- _Work required_: Copy each line of the listing where the word "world" can be found.

━━━━━━━━━━━━━━━━

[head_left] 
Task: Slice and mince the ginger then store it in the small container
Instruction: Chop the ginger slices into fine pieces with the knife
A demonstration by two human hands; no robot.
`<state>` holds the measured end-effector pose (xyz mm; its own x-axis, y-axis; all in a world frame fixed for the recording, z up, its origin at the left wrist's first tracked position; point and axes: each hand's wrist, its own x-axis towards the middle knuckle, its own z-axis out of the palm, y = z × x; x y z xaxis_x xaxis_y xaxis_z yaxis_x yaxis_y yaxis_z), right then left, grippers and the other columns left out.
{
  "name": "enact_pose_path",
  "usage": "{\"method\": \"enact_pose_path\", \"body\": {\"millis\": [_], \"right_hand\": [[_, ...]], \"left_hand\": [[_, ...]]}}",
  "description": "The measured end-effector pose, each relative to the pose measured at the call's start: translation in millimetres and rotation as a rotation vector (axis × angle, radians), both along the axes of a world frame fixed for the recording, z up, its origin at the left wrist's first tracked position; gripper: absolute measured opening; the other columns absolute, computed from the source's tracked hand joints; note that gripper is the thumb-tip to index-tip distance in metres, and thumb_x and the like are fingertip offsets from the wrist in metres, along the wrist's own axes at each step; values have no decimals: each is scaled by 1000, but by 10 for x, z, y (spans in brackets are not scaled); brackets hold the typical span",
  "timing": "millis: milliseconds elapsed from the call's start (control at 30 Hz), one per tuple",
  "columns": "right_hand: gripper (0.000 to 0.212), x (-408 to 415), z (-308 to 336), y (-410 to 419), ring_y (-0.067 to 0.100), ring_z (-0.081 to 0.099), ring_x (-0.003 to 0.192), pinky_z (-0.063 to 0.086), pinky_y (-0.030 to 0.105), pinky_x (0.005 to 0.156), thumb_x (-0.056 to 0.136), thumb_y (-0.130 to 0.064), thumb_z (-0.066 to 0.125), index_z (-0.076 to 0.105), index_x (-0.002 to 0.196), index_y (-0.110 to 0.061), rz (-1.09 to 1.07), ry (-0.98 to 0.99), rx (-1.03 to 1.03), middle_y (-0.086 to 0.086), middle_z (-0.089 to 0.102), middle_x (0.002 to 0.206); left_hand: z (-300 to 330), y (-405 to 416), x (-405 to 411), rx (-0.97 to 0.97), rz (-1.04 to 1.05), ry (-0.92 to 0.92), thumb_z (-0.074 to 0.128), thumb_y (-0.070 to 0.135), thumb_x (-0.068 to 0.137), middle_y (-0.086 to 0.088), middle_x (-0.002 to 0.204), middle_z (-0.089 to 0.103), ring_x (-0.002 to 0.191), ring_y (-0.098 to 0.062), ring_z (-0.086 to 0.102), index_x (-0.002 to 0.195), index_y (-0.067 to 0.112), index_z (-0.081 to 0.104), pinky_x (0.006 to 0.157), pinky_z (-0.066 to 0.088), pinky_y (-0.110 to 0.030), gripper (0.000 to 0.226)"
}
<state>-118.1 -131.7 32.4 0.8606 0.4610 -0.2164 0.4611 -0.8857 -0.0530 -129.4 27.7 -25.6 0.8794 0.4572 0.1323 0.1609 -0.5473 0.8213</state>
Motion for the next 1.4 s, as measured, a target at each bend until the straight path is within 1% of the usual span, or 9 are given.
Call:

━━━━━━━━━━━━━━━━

- _Answer box_:
`<state>` holds the measured end-effector pose (xyz mm; its own x-axis, y-axis; all in a world frame fixed for the recording, z up, its origin at the left wrist's first tracked position; point and axes: each hand's wrist, its own x-axis towards the middle knuckle, its own z-axis out of the palm, y = z × x; x y z xaxis_x xaxis_y xaxis_z yaxis_x yaxis_y yaxis_z), right then left, grippers and the other columns left out.
  "description": "The measured end-effector pose, each relative to the pose measured at the call's start: translation in millimetres and rotation as a rotation vector (axis × angle, radians), both along the axes of a world frame fixed for the recording, z up, its origin at the left wrist's first tracked position; gripper: absolute measured opening; the other columns absolute, computed from the source's tracked hand joints; note that gripper is the thumb-tip to index-tip distance in metres, and thumb_x and the like are fingertip offsets from the wrist in metres, along the wrist's own axes at each step; values have no decimals: each is scaled by 1000, but by 10 for x, z, y (spans in brackets are not scaled); brackets hold the typical span",

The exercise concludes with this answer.